Die frühere Schulsenatorin Alexandra Dinges-Dierig (CDU) meldet sich mit einem Kompromissvorschlag zur Schulreform in der politischen Debatte zurück. Kernpunkt ihres Vorstoßes: Die Vorschule wird verpflichtend für alle Schüler als erste Klasse der Primarschule eingeführt, die dann bis zum Ende der Klasse fünf läuft.

Es bleibt also, wie von der schwarz-grünen Koalition vorgesehen, bei sechs Jahren des gemeinsamen Lernens - allerdings um ein Jahr vorgezogen. Die Aufteilung auf die weiterführenden Schulformen Stadtteilschule und Gymnasium erfolgt schon nach Klasse fünf und nicht nach Klasse sechs.

Statt nur sechs Jahre besuchen die Schüler das Gymnasium sieben Jahre (Klasse sechs bis zwölf). Die Stadtteilschule dauert von Klasse sechs bis 13. "Mir ist es wichtig, dass eine Lösung gefunden wird, die möglichst ideologiefrei ist", begründet Dinges-Dierig den Vorstoß im Gespräch mit dem Abendblatt. Es gehe darum, dass alle Beteiligten ein Stück ihres Konzepts wiederfinden.
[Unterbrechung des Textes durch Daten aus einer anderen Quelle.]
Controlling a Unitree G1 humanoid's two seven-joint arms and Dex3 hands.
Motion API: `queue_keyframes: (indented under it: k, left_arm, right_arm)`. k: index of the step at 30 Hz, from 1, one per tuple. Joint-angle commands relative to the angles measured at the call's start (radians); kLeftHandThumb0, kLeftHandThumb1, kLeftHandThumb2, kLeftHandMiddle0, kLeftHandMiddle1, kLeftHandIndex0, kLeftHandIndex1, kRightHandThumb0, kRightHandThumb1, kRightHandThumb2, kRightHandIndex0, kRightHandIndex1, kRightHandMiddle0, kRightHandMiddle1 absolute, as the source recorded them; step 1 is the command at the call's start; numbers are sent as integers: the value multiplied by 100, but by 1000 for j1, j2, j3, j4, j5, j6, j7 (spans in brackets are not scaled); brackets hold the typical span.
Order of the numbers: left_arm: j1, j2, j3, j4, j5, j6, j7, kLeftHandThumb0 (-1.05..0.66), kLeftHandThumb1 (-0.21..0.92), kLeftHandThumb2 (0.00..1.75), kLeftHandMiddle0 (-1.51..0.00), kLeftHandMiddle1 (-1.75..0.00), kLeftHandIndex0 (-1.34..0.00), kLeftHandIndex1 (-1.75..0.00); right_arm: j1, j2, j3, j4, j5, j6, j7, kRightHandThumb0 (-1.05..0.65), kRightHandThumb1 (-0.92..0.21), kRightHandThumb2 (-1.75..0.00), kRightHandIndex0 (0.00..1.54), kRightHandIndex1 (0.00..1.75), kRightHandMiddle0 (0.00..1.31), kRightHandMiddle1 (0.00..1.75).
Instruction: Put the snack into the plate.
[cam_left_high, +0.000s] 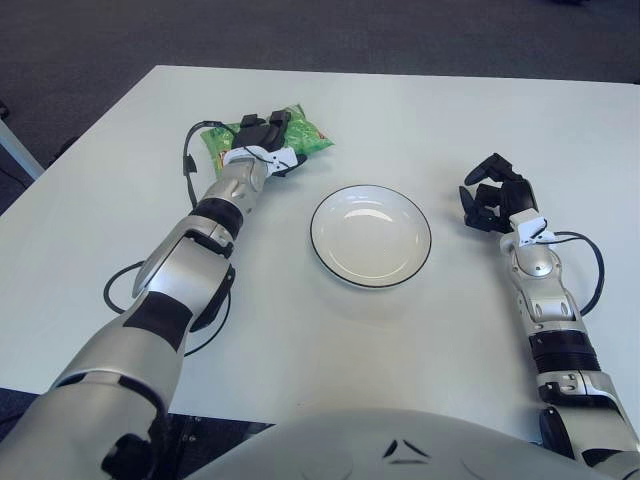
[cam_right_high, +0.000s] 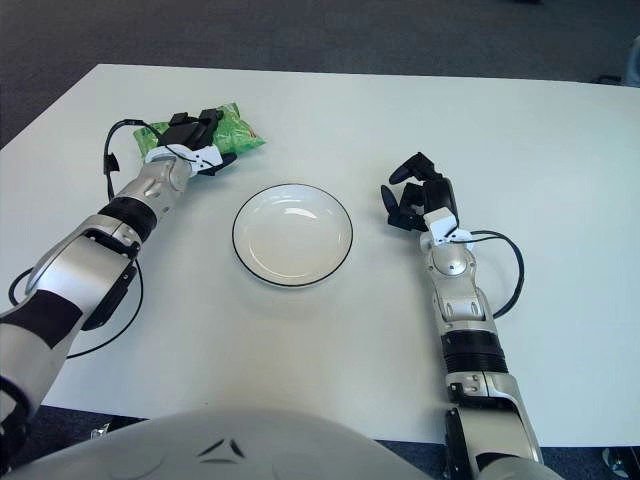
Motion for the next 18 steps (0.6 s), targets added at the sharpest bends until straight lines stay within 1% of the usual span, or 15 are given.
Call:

Dinges-Dierig sieht die verpflichtende Vorschule als Chance zu mehr Bildungsgerechtigkeit. "Wir wissen: Je mehr verpflichtende institutionelle Förderung wir den Kindern in diesem Alter anbieten, desto eher schaffen wir es, die soziale Schere zu schließen", sagt Dinges-Dierig. Auf diesem Weg könne es gelingen, die Kinder mit Migrationshintergrund besser einzubinden. Es müsse aber beim Konstrukt der Vorschule mit seinen Elementen spielerischen Lernens bleiben.

Große Investitionsbedarfe sieht Dinges-Dierig nicht. "Die Raumplanungen, die jetzt für die Primarschulen gelten, müssen nicht geändert werden", sagt die Ex-Senatorin. Es bleibe schließlich bei sechs Jahrgangsstufen. Auf der anderen Seite sieht Dinges-Dierig als Vorzug ihres Vorschlags an, dass es keine Probleme mit der Wahl der zweiten Fremdsprache gibt, deren Beginn laut Beschluss der Kultusministerkonferenz in Klasse sechs erfolgen muss - also nach dem Schulwechsel.

Auch beim Streit um das Elternwahlrecht schlägt die frühere Senatorin einen Kompromiss vor. Danach sollen die Eltern weiterhin die Möglichkeit erhalten, die weiterführende Schule beim Übergang nach Klasse fünf zu wählen. Am Ende von Klasse sechs entscheidet dann aber die Lehrerkonferenz abhängig von den Leistungen, ob ein Kind weiterhin das Gymnasium besuchen darf. Das entspricht exakt der bislang gültigen Regelung.

Für die altsprachlichen Gymnasien schlägt Dinges-Dierig eine Sonderregelung vor. Diese Schulen sollen bereits mit Klasse fünf beginnen - also ein Jahr früher als die anderen weiterführenden Schulen. Grund: Nur so werde der bundesweite Standard für das Latinum und Graecum gesichert. Die alten Sprachen seien ein "klares Alleinstellungsmerkmal" dieser Gymnasien, weswegen die Abweichung akzeptabel sei.

Außerdem ist die frühere Senatorin dafür, die sogenannten Langformen beizubehalten. In diesen Schulen - derzeit Gesamtschulen - werden die Kinder zum Teil von Klasse eins bis 10 in einer Klasse unterrichtet. Dinges-Dierig will unter einer einheitlichen Schulleitung eine Primar- und Stadtteilschulen-Stufe einrichten. Das schwarz-grüne Schulgesetz sieht zwei getrennte Schulleitungen vor.

Der Senat hat den Unternehmer Michael Otto beauftragt, in dem Schulkonflikt als Moderator tätig zu werden. Auslöser war der Erfolg der Volksinitiative "Wir wollen lernen", die 184 500 Unterschriften gegen die Schulreform gesammelt hat.